Abstract:
The ST2/IL-33 signaling pathway has an important role in the host inflammatory response. Here we aimed to study the association of ST2 and IL-33 polymorphisms with serum soluble (s) ST2 and IL-33 concentrations in healthy Finnish children and, in addition, their association with childhood asthma. In total, 146 children were followed from birth to the age 7 years for the development of asthma. Single-nucleotide polymorphisms (SNPs) in ST2 and IL-33 were determined, and associations of the SNP variants with serum levels of sST2 and IL-33 at age of 13 months and with recurrent wheezing and childhood asthma at 7 years of age were analyzed.
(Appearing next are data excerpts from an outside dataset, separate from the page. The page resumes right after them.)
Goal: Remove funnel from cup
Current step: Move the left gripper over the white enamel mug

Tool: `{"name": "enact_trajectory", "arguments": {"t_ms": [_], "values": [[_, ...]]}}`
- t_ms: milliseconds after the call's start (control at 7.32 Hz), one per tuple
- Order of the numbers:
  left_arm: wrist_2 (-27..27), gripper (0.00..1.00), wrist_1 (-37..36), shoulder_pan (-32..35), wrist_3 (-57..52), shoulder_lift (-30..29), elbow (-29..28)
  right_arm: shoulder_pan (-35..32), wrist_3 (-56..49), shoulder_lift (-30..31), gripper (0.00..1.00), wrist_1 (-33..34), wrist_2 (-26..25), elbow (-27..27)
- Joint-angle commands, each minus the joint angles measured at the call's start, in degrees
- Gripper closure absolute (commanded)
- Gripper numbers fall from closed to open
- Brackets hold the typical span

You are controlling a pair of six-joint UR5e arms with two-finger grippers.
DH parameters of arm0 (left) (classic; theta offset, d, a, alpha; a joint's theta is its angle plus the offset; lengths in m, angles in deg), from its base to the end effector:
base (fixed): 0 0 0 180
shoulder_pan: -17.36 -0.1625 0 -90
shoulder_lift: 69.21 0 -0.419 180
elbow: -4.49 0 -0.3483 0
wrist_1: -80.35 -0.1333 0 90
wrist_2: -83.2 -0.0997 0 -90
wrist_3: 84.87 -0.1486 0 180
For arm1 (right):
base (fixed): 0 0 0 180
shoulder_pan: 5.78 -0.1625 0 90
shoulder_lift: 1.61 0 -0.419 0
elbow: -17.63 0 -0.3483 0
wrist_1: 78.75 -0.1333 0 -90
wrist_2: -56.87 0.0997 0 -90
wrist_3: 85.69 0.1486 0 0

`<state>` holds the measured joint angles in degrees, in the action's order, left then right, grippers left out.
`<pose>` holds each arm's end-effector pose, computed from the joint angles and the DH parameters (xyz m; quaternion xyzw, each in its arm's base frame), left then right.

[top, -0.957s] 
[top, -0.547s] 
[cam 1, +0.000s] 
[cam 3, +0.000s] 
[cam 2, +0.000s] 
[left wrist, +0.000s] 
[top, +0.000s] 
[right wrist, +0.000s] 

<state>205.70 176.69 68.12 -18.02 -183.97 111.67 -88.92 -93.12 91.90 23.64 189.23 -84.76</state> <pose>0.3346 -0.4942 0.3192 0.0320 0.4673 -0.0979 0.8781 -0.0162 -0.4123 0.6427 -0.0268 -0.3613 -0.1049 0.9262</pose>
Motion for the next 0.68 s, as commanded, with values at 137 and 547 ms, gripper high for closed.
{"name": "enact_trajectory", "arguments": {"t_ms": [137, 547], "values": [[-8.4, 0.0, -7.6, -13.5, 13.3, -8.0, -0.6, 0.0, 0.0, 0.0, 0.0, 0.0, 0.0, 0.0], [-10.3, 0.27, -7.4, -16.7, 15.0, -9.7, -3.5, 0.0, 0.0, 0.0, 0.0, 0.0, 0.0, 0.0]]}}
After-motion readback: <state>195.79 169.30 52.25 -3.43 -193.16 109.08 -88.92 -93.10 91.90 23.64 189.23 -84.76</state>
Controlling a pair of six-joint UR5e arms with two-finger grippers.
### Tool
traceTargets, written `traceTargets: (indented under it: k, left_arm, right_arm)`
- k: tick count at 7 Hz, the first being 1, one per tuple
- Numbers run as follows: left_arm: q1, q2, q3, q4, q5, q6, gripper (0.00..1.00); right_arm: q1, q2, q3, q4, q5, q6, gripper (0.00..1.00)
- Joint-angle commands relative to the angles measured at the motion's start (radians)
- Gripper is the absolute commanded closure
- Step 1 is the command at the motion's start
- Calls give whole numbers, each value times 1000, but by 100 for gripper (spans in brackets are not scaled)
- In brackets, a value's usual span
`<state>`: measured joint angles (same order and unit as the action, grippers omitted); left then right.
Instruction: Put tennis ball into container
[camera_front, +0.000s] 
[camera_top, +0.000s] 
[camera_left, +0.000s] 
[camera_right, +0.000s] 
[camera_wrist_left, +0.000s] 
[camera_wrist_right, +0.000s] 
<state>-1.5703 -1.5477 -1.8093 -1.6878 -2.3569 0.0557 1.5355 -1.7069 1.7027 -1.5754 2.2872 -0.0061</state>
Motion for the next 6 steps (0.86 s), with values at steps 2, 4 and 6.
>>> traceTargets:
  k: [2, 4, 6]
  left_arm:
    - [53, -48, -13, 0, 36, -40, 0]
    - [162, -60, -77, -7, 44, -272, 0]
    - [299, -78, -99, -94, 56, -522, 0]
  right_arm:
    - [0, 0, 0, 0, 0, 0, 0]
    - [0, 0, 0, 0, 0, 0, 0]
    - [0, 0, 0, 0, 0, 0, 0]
Children with ST2 rs1041973 AC/AA genotypes had significantly lower level of serum sST2 (2453 pg/mL; IQR 2265) than those with CC genotype (5437 pg/mL; IQR 2575; p = < 0.0001). Similar difference was also observed with ST2 rs13408661. No differences were observed between subjects with studied IL-33 SNPs. Children who carried genetic variants of ST2 rs1041973 or rs13408661 seemed to have a higher risk of asthma. In contrast, children who carried genetic variants of IL-33 rs12551268 were less often diagnosed with asthma. Even though these SNPs seemed to associate with asthma, the differences were not statistically significant.
摘要:
ST2/IL-33信号通路在宿主炎症反应中具有重要作用。在这里,我们旨在研究ST2和IL-33多态性与健康芬兰儿童血清可溶性ST2和IL-33浓度的关联,此外,它们与儿童哮喘的关系。总的来说,从出生到7岁的146名儿童被追踪为哮喘的发展。确定了ST2和IL-33的单核苷酸多态性(SNPs),分析了SNP变异与13月龄时血清sST2和IL-33水平的相关性,以及与7岁时反复喘息和儿童哮喘的相关性.ST2rs1041973AC/AA基因型儿童的血清sST2水平(2453pg/mL;IQR2265)明显低于CC基因型儿童(5437pg/mL;IQR2575;p=<0.0001)。用ST2rs13408661也观察到类似的差异。在具有所研究的IL-33SNP的受试者之间没有观察到差异。携带ST2rs1041973或rs13408661遗传变异的儿童患哮喘的风险更高。相比之下,携带IL-33rs12551268遗传变异体的儿童很少被诊断为哮喘.尽管这些SNP似乎与哮喘有关,差异无统计学意义。